Les gains ne se limitent pas à l’écologie. Ils sont aussi financiers. Grâce à des comportements différents, le CH Princesse Grace a non seulement effacé l’équivalent du parcours d’une voiture sur 1/5e de la circonférence de la Terre, mais aussi économisé 68 000 euros en 18 mois, a témoigné le docteur Laure Bonnet, anesthésiste-réanimatrice de l’établissement monégasque.

Les blocs opératoires à l’origine d’un tiers des déchets de l’hôpital

La récupération des gaz est aussi envisageable. Des dispositifs déployés au Canada sur les toits des structures de santé parviennent à les collecter et à les reconditionner. Cela serait la solution idéale, mais cela n’existe pas encore en Europe, a regretté le Dr Pauchard. Quels que soient les dispositifs à imaginer, le CD2S et la SFAR ont la ferme intention d’aller rencontrer les fabricants de gaz et de respirateurs pour trouver des terrains d’entente.

Les gaz ne sont pas, loin s’en faut, le seul sujet d’investigation des deux organismes. La réduction de la montagne de déchets produite par les hôpitaux est aussi un thème porteur. À elles seules, les anesthésies en génèrent 2500 kg par an et par bloc. Plus largement, les salles d’opérations sont à l’origine d’un tiers des déchets hospitaliers. Une intervention chirurgicale engendre plus de déchets qu’une famille de quatre personnes en une semaine !

L’exemple des lames de laryngoscope

L’exemple des lames de laryngoscope, consommées quotidiennement pour les intubations, est un cas d’école. Réutilisables avant la crise de la vache folle, ces DM sont passés en usage unique à cause d’une peur de la contamination de la maladie de Creutzfeldt Jakob. Réalisées en métal, maniées une poignée de minutes puis jetées, les lames, en raison de leur fabrication le plus souvent en Asie, du transport et de leur incinération à très haute température, affichent un bilan carbone terrible.

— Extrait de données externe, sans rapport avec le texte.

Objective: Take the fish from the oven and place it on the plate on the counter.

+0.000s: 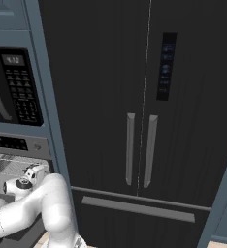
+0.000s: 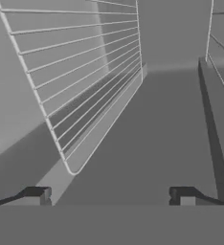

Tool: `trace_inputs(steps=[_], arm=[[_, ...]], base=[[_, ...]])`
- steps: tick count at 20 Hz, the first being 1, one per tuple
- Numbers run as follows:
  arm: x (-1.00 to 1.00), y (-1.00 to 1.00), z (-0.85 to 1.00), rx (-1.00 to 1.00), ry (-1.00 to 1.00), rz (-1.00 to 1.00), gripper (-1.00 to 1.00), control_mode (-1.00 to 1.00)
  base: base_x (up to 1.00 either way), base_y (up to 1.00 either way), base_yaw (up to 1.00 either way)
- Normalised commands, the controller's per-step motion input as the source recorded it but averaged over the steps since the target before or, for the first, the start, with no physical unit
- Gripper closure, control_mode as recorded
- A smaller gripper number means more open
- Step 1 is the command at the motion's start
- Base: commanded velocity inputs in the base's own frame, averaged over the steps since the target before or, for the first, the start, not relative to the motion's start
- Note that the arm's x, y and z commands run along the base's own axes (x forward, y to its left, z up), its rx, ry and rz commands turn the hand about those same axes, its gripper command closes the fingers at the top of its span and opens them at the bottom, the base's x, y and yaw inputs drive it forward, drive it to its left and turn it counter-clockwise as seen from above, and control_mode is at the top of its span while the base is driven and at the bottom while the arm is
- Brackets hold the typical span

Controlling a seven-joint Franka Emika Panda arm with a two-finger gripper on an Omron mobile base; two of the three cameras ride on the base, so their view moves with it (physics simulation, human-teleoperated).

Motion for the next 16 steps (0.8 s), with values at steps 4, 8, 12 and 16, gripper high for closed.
trace_inputs(steps=[4,8,12,16], arm=[[0.13,0.36,-0.71,0.0,0.0,0.1,-1.0,-1.0],[0.07,0.47,-0.66,0.0,0.0,0.1,-1.0,-1.0],[0.0,0.58,-0.75,0.0,0.0,0.07,-1.0,-1.0],[-0.06,0.58,-0.94,-0.07,0.0,0.0,-1.0,-1.0]], base=[[0.0,0.0,0.0],[0.0,0.0,0.0],[0.0,0.0,0.0],[0.0,0.0,0.0]])
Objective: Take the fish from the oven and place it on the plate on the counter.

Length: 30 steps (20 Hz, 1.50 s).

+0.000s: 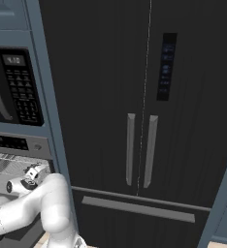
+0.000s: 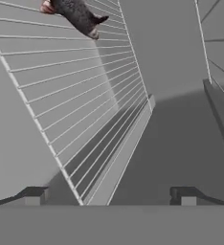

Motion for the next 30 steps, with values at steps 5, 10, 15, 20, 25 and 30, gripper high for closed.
trace_inputs(steps=[5,10,15,20,25,30], arm=[[-0.26,0.66,-1.0,-0.14,0.0,0.0,-1.0,-1.0],[-0.25,0.75,-0.9,-0.17,-0.01,0.0,-1.0,-1.0],[0.0,0.62,-0.62,-0.2,-0.2,0.0,-1.0,-1.0],[-0.1,0.49,-0.98,-0.31,-0.19,0.0,-1.0,-1.0],[-0.44,0.38,-1.0,-0.33,-0.12,0.0,-1.0,-1.0],[-0.59,0.3,-1.0,-0.26,-0.1,0.0,-1.0,-1.0]], base=[[0.0,0.0,0.0],[0.0,0.0,0.0],[0.0,0.0,0.0],[0.0,0.0,0.0],[0.0,0.0,0.0],[0.0,0.0,0.0]])
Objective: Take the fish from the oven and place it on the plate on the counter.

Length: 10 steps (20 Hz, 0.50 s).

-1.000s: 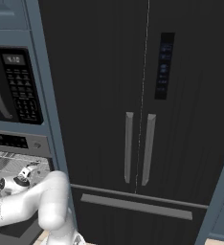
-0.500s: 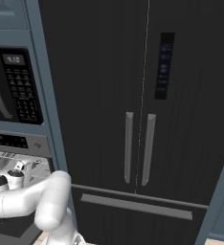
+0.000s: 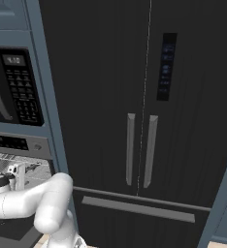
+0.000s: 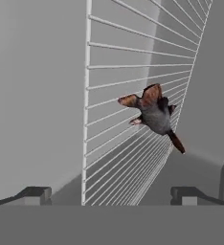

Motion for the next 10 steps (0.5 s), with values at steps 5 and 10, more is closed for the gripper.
trace_inputs(steps=[5,10], arm=[[-0.36,0.23,-1.0,-0.25,-0.2,0.0,-1.0,-1.0],[-0.2,0.2,-1.0,-0.26,-0.25,0.0,-1.0,-1.0]], base=[[0.0,0.0,0.0],[0.0,0.0,0.0]])
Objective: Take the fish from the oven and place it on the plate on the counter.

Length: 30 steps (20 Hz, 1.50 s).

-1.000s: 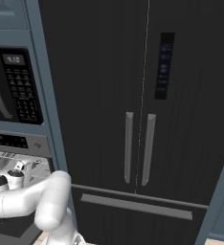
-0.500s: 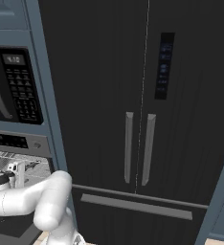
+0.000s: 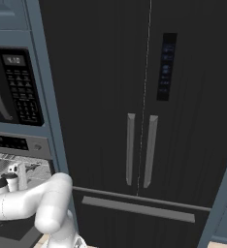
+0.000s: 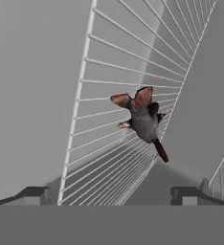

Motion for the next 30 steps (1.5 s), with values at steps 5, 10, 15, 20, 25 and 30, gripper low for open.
trace_inputs(steps=[5,10,15,20,25,30], arm=[[-0.18,0.15,-1.0,-0.21,-0.21,0.0,-1.0,-1.0],[-0.15,0.04,-1.0,-0.11,-0.13,0.0,-1.0,-1.0],[-0.24,0.05,-1.0,-0.03,-0.06,0.0,-1.0,-1.0],[-0.64,0.06,-1.0,0.0,0.0,-0.02,-1.0,-1.0],[-0.93,0.19,-1.0,-0.02,0.0,-0.02,-1.0,-1.0],[-0.44,0.16,-1.0,-0.03,-0.02,-0.04,-1.0,-1.0]], base=[[0.0,0.0,0.0],[0.0,0.0,0.0],[0.0,0.0,0.0],[0.0,0.0,0.0],[0.0,0.0,0.0],[0.0,0.0,0.0]])
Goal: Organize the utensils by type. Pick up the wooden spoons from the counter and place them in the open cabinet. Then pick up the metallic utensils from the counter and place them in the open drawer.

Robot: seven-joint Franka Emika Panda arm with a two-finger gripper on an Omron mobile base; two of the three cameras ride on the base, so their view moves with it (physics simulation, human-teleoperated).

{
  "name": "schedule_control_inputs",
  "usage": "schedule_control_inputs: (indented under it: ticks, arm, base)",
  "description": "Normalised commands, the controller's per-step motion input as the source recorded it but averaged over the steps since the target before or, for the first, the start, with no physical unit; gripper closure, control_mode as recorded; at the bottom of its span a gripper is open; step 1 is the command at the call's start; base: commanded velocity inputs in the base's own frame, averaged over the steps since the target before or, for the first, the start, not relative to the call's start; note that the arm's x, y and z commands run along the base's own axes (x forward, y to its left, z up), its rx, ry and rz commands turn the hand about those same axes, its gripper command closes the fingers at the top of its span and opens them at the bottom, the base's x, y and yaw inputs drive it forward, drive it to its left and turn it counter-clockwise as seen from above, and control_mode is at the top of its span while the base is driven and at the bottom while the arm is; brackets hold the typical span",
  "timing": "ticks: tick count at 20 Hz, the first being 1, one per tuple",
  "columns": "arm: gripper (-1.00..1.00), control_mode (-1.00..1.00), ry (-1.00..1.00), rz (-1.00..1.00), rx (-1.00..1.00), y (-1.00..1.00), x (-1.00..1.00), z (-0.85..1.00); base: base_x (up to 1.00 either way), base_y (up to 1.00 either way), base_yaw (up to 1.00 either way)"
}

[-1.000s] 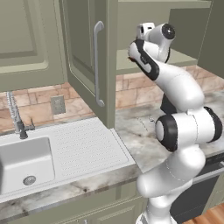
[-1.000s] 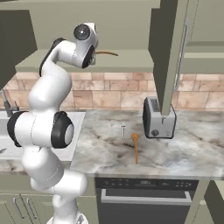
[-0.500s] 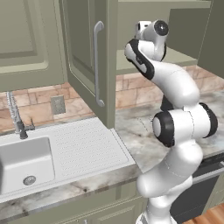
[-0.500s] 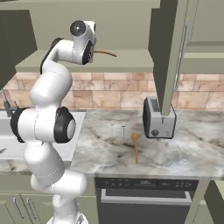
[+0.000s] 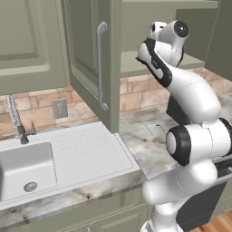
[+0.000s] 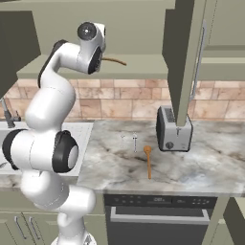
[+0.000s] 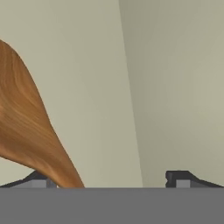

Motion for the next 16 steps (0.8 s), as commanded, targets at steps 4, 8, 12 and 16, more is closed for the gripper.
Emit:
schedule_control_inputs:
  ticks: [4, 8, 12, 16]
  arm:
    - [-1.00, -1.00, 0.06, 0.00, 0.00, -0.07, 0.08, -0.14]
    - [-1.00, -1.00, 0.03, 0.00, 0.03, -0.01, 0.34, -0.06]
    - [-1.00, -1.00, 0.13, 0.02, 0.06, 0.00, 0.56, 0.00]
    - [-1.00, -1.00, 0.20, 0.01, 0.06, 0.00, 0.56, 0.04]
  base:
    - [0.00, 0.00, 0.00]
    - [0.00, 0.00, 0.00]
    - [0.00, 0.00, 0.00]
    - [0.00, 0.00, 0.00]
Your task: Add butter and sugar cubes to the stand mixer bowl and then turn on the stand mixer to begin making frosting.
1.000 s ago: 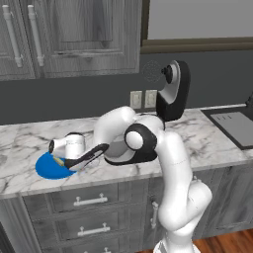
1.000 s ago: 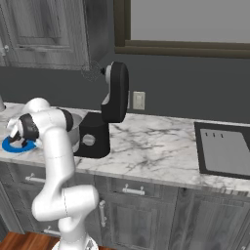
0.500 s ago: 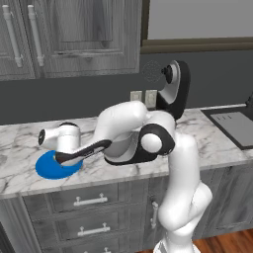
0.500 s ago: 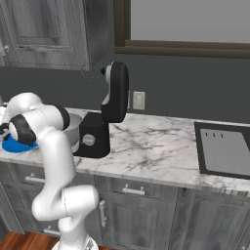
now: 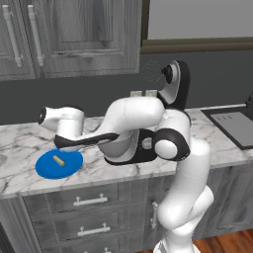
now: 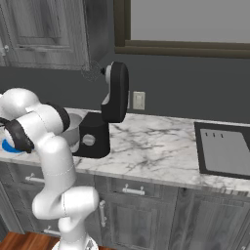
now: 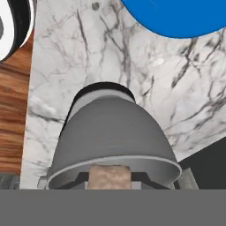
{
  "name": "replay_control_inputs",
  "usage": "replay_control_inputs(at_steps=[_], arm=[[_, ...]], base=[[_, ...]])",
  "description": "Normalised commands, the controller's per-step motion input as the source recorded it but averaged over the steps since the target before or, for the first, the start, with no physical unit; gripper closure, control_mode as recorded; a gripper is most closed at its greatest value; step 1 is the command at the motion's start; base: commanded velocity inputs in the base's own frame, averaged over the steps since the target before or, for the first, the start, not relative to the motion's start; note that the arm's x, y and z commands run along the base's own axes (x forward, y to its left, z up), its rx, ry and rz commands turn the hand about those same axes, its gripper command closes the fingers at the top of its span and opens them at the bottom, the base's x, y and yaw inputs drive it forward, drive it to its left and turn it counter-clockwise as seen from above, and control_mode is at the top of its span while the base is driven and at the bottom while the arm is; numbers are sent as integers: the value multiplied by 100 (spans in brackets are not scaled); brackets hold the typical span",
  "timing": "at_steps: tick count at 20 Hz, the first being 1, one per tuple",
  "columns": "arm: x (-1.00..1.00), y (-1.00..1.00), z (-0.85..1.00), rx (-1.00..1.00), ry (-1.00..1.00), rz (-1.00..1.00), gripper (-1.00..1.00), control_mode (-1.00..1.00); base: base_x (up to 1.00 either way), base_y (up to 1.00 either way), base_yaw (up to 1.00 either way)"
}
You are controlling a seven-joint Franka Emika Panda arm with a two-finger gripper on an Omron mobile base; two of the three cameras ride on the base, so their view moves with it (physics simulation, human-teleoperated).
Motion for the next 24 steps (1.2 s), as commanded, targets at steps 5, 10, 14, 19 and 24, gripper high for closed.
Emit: replay_control_inputs(at_steps=[5,10,14,19,24], arm=[[43,-29,4,-1,0,0,100,-100],[48,-45,0,0,0,0,100,-100],[41,-37,-20,0,0,0,100,-100],[30,-20,-40,0,2,0,100,-100],[30,-11,-38,0,5,0,100,-100]], base=[[0,0,0],[0,0,0],[0,0,0],[0,0,0],[0,0,0]])
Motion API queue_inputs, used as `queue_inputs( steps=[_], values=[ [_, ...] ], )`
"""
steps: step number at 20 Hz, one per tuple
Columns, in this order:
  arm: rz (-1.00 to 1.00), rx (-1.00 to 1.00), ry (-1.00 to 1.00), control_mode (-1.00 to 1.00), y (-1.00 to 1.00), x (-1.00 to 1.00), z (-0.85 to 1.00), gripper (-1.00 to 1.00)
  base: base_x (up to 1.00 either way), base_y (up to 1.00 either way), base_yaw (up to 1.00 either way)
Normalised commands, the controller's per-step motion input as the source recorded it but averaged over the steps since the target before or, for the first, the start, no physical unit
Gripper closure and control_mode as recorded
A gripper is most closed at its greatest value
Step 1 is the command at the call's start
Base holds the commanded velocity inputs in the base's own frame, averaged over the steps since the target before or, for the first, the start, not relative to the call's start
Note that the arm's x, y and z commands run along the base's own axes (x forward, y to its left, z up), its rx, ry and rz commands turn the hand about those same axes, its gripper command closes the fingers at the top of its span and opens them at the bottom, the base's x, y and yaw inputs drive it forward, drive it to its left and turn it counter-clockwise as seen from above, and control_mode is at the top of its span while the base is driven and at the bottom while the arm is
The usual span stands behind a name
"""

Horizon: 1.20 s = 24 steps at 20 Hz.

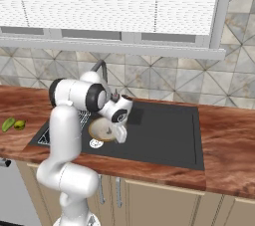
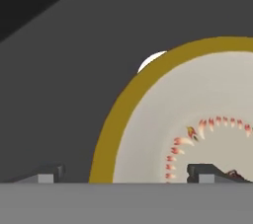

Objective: Remove the mango and pear from the sink. Then move the bowl and cup from the counter to the sink for washing.

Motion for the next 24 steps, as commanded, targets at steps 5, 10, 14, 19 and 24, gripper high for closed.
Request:
queue_inputs(
  steps=[5,10,14,19,24],
  values=[
    [-0.06,0.04,0.02,-1.0,-0.04,-0.09,0.24,-1.0,0.0,0.0,0.0],
    [-0.15,0.0,0.0,-1.0,-0.05,-0.15,0.27,-1.0,0.0,0.0,0.0],
    [-0.19,0.0,0.01,-1.0,-0.01,-0.19,0.35,-1.0,0.0,0.0,0.0],
    [-0.28,0.0,0.0,-1.0,0.0,-0.23,0.35,-1.0,0.0,0.0,0.0],
    [-0.39,0.0,0.04,-1.0,0.0,-0.2,0.32,-1.0,0.0,0.0,0.0]
  ],
)
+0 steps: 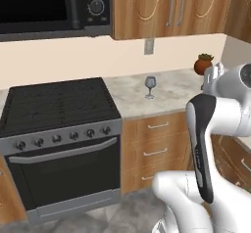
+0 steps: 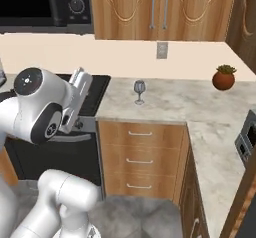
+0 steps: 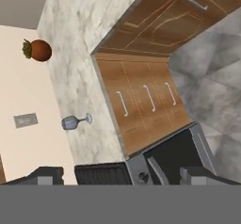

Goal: Retrieve the wine glasses from the counter and place one next to each plate.

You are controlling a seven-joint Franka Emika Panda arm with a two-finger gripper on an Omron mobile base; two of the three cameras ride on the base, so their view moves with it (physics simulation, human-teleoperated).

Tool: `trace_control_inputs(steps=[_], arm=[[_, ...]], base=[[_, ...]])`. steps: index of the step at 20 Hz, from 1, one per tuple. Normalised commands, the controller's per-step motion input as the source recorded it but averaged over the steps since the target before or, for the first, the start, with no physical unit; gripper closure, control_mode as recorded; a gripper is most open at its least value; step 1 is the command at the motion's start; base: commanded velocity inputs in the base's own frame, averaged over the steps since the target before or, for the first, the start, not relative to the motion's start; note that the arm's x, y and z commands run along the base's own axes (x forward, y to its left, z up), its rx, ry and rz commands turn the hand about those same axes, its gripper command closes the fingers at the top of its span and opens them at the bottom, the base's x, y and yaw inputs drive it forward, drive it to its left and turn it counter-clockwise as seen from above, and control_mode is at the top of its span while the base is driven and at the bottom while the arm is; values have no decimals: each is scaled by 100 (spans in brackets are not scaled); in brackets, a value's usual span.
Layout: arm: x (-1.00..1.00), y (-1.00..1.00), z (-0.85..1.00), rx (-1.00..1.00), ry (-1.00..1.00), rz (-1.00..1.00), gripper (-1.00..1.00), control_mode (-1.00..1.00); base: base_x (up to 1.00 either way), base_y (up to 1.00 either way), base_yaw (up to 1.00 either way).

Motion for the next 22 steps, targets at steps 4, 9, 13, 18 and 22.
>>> trace_control_inputs(steps=[4, 9, 13, 18, 22], arm=[[0, 0, 0, 0, 0, 0, -100, 100], [0, 0, 0, 0, 0, 0, -100, 100], [0, 0, 0, 0, 0, 0, -100, 100], [0, 0, 0, 0, 0, 0, -100, 100], [0, 0, 0, 0, 0, 0, -100, 100]], base=[[58, -36, 5], [74, -42, 2], [14, -12, 3], [30, -32, 0], [42, -44, 0]])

Pourtant, assure le Dr Bonnet, rien, sur le plan réglementaire, n’interdit les lames réutilisables. Côté qualité, le matériel est identique. Et le bénéfice écologique est clair puisque la lame à usage multiple, par ailleurs recyclable, permet d’économiser au bas mot 1250 lames jetables et de réduire le poids des déchets. L’hôpital de Monaco table sur une réduction des déchets métalliques de 275 kg/an. Mais le bilan économique dépend aussi du coût de la stérilisation, différent d’un établissement à un autre.

Le C2DS souhaite continuer à labourer le sillon. Ces deux thèmes (gaz et lames), ainsi que l’empreinte carbone d’une cataracte ou d’une dégénérescence maculaire liée à l’âge (DMLA), feront l’objet de groupes de travail. « L’objectif sera de contacter les industriels, de faire remonter leur positionnement, de réfléchir avec eux, et de poursuivre la cartographie des bonnes pratiques », a conclu Véronique Molières, président du Comité.